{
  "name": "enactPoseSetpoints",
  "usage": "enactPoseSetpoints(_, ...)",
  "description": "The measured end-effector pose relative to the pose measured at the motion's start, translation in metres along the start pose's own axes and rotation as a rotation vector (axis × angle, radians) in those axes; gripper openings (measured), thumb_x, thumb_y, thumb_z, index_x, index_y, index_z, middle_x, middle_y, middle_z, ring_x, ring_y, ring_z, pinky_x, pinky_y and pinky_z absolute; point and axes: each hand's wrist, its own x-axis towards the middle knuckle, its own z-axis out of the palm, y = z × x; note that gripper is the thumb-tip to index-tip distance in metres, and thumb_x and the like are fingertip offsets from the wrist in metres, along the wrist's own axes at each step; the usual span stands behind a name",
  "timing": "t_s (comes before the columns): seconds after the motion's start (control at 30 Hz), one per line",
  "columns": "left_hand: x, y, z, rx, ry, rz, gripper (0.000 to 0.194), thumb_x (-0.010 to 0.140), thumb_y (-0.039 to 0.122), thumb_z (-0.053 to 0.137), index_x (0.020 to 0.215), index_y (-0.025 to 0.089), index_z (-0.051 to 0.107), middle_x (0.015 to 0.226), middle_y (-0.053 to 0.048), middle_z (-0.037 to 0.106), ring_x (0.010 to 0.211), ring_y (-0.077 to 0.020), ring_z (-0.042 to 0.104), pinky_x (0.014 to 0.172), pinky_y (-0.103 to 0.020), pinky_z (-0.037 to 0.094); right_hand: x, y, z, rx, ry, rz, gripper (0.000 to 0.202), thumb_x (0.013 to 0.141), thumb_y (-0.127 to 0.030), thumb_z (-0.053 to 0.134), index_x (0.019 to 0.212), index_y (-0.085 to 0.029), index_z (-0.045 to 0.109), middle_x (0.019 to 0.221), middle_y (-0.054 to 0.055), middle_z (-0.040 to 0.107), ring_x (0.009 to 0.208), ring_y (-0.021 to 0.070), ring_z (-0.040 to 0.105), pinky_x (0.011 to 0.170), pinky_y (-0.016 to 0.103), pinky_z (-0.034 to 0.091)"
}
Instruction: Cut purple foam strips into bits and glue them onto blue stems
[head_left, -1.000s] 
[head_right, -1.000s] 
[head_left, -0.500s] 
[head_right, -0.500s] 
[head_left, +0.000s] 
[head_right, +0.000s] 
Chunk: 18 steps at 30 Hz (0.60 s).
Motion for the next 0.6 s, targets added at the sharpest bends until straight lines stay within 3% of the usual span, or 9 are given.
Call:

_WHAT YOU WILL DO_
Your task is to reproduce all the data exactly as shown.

_THE COMPLETED TASK_
{
  "name": "enactPoseSetpoints",
  "usage": "enactPoseSetpoints(_, ...)",
  "description": "The measured end-effector pose relative to the pose measured at the motion's start, translation in metres along the start pose's own axes and rotation as a rotation vector (axis × angle, radians) in those axes; gripper openings (measured), thumb_x, thumb_y, thumb_z, index_x, index_y, index_z, middle_x, middle_y, middle_z, ring_x, ring_y, ring_z, pinky_x, pinky_y and pinky_z absolute; point and axes: each hand's wrist, its own x-axis towards the middle knuckle, its own z-axis out of the palm, y = z × x; note that gripper is the thumb-tip to index-tip distance in metres, and thumb_x and the like are fingertip offsets from the wrist in metres, along the wrist's own axes at each step; the usual span stands behind a name",
  "timing": "t_s (comes before the columns): seconds after the motion's start (control at 30 Hz), one per line",
  "columns": "left_hand: x, y, z, rx, ry, rz, gripper (0.000 to 0.194), thumb_x (-0.010 to 0.140), thumb_y (-0.039 to 0.122), thumb_z (-0.053 to 0.137), index_x (0.020 to 0.215), index_y (-0.025 to 0.089), index_z (-0.051 to 0.107), middle_x (0.015 to 0.226), middle_y (-0.053 to 0.048), middle_z (-0.037 to 0.106), ring_x (0.010 to 0.211), ring_y (-0.077 to 0.020), ring_z (-0.042 to 0.104), pinky_x (0.014 to 0.172), pinky_y (-0.103 to 0.020), pinky_z (-0.037 to 0.094); right_hand: x, y, z, rx, ry, rz, gripper (0.000 to 0.202), thumb_x (0.013 to 0.141), thumb_y (-0.127 to 0.030), thumb_z (-0.053 to 0.134), index_x (0.019 to 0.212), index_y (-0.085 to 0.029), index_z (-0.045 to 0.109), middle_x (0.019 to 0.221), middle_y (-0.054 to 0.055), middle_z (-0.040 to 0.107), ring_x (0.009 to 0.208), ring_y (-0.021 to 0.070), ring_z (-0.040 to 0.105), pinky_x (0.011 to 0.170), pinky_y (-0.016 to 0.103), pinky_z (-0.034 to 0.091)"
}
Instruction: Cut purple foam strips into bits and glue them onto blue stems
[head_left, -1.000s] 
[head_right, -1.000s] 
[head_left, -0.500s] 
[head_right, -0.500s] 
[head_left, +0.000s] 
[head_right, +0.000s] 
Chunk: 18 steps at 30 Hz (0.60 s).
Motion for the next 0.6 s, targets added at the sharpest bends until straight lines stay within 3% of the usual span, or 9 are given.
Call:

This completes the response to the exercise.